In particolare, il contributo è “destinato a finanziare iniziative per implementare la formazione del personale delle agenzie fiscali, la cui misura e le cui modalità di corresponsione sono individuate con decreto del Ministro dell'economia e delle finanze in funzione della tipologia di contribuente, del suo volume di affari o di ricavi e della particolare rilevanza e complessità della questione oggetto di istanza”. Si tratta, dunque, di un contributo proporzionato alla situazione economica dell'interessato ed alla complessità della questione.
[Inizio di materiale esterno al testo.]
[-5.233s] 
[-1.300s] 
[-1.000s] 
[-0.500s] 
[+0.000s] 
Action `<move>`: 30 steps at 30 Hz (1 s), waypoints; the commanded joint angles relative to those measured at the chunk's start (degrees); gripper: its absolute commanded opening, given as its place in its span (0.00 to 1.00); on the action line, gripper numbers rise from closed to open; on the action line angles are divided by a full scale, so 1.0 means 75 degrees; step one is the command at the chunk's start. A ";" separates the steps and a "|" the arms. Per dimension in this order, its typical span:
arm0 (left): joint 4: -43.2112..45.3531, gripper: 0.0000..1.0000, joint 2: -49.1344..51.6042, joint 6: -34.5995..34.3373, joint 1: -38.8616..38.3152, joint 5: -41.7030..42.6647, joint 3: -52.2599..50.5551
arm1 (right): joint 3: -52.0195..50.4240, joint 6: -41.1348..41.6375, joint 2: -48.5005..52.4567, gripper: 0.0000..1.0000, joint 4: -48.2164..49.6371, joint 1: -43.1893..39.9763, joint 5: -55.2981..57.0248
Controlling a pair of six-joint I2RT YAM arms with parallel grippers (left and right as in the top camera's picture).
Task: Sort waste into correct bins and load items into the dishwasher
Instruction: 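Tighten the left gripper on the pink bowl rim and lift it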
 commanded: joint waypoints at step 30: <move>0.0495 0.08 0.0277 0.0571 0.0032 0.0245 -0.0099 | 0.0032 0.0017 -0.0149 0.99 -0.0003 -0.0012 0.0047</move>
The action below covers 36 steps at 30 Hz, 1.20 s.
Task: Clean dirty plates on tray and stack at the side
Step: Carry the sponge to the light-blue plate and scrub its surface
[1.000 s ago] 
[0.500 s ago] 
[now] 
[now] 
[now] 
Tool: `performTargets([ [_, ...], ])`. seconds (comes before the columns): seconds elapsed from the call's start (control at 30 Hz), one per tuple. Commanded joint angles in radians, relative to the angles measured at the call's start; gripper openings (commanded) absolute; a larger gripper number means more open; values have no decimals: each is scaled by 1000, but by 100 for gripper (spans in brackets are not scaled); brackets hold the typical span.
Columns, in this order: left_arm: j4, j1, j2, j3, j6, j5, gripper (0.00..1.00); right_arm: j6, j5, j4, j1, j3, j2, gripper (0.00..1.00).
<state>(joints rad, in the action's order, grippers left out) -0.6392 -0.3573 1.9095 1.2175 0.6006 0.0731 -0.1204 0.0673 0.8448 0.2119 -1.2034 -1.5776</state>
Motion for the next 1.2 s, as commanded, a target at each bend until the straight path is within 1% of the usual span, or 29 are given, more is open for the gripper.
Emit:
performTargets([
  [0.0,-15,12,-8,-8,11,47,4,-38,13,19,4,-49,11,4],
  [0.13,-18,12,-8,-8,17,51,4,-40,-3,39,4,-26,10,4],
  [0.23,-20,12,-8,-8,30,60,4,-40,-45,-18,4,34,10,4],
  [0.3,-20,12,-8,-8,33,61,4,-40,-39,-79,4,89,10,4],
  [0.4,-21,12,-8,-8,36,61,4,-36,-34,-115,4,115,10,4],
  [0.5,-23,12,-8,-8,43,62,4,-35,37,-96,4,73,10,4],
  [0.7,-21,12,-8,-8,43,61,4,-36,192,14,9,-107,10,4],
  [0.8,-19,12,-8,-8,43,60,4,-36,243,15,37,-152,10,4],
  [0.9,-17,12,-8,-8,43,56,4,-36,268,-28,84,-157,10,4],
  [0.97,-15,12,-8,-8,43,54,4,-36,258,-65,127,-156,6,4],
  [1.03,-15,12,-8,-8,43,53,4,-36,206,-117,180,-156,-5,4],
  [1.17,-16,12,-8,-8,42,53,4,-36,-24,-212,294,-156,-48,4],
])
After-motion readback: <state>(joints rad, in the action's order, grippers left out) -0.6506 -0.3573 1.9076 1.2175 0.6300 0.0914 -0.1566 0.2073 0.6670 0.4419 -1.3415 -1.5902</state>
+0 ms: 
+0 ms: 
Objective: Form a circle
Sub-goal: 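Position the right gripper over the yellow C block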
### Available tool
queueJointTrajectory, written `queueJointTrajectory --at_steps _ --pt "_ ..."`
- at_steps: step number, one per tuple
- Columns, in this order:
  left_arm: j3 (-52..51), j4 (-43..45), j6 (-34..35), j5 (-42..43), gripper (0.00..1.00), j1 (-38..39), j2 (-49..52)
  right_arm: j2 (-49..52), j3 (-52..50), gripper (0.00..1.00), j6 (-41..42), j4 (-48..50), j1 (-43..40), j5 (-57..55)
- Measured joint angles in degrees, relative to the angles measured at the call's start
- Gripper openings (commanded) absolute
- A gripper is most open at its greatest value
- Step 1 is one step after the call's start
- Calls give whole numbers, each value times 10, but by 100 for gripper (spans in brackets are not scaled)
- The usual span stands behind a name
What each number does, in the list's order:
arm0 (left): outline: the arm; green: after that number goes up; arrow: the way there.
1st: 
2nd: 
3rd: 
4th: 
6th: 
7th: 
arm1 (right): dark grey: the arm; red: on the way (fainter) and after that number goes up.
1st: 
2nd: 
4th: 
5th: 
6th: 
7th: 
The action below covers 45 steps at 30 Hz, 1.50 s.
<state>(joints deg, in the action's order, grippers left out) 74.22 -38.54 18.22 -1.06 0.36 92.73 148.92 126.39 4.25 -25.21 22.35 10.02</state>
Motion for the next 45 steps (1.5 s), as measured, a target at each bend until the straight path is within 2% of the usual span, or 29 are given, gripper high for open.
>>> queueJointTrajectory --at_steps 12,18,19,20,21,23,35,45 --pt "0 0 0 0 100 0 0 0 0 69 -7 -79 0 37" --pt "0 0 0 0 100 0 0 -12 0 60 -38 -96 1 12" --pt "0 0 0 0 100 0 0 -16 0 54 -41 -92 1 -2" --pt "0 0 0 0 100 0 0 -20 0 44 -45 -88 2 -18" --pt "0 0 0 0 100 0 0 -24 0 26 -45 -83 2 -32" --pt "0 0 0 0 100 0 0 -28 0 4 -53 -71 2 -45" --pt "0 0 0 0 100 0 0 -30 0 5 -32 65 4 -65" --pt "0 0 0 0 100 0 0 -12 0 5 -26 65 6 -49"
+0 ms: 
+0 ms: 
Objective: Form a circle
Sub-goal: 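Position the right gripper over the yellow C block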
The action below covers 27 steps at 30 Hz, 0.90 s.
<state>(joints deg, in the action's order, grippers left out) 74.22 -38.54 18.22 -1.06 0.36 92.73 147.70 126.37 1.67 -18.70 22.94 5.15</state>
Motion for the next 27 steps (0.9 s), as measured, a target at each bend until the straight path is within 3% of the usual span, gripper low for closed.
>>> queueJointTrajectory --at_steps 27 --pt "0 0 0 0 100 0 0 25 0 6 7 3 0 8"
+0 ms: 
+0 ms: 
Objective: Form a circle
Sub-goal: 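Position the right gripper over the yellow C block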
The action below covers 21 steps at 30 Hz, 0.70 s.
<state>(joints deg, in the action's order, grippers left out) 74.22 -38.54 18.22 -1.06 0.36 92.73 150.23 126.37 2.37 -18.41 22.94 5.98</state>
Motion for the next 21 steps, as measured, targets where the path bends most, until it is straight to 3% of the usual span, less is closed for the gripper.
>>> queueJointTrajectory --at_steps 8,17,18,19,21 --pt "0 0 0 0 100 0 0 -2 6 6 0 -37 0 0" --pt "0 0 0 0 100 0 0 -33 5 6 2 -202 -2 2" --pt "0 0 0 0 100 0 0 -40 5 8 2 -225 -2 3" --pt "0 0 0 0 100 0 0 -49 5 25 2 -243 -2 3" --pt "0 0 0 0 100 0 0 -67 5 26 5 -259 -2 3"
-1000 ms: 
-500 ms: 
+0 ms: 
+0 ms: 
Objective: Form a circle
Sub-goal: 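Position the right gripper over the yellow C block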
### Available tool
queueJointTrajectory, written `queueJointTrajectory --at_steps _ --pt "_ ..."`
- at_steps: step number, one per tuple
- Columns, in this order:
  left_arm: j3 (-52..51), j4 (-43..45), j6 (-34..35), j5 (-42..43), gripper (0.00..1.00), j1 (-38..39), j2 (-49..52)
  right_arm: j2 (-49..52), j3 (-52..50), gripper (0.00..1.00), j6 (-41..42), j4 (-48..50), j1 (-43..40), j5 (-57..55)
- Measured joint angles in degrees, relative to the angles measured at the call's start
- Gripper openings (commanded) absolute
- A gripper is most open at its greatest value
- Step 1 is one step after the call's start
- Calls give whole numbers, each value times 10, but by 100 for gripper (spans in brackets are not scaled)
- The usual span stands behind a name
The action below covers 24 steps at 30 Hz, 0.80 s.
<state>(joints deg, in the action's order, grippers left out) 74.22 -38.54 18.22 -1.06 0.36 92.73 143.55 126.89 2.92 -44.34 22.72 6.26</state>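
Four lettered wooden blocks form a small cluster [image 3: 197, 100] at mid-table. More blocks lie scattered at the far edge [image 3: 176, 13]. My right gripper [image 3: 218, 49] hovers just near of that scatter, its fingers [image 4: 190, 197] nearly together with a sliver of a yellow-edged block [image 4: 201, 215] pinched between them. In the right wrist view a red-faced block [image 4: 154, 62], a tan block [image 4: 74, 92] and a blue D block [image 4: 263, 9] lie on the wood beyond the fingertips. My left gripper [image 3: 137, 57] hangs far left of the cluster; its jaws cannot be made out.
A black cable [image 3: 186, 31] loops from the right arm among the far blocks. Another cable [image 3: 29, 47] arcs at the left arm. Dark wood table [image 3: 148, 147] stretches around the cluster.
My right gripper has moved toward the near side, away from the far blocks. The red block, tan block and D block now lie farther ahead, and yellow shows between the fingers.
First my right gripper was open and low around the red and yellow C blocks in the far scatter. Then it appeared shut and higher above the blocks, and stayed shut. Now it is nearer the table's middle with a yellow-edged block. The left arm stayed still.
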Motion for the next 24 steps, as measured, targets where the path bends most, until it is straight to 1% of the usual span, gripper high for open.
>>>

L'utilizzo del predetto strumento deve essere in linea con i principi della buona fede e della leale collaborazione, sicché deve sussistere un interesse concreto che induce il contribuente a rivolgersi all'Amministrazione finanziaria, altrimenti la richiesta si tradurrebbe in un mero aggravio del procedimento amministrativo, nonché in un inutile dispendio di risorse.

In conclusione

La previsione di un contributo di accesso, tuttavia, suscita non poche perplessità, in quanto tale versamento assumerebbe i connotati di un vero e proprio corrispettivo per un servizio offerto dall’Amministrazione Finanziaria e potrebbe, tuttavia, costituire un deterrente all’avvio da parte del contribuente del procedimento di confronto preventivo. Almeno nelle ipotesi di interpello ordinario e qualificatorio (non sorretti da una attività istruttoria), il confronto con l’Ufficio dovrebbe rientrare nella leale collaborazione e buona fede, soprattutto, in considerazione del fatto che la norma tributaria è per natura precettivo-sanzionatoria, sicché la sua intellegibilità andrebbe garantita a priori o, comunque, resa disponibile agevolmente una sua interpretazione ovvero la qualificazione di una fattispecie.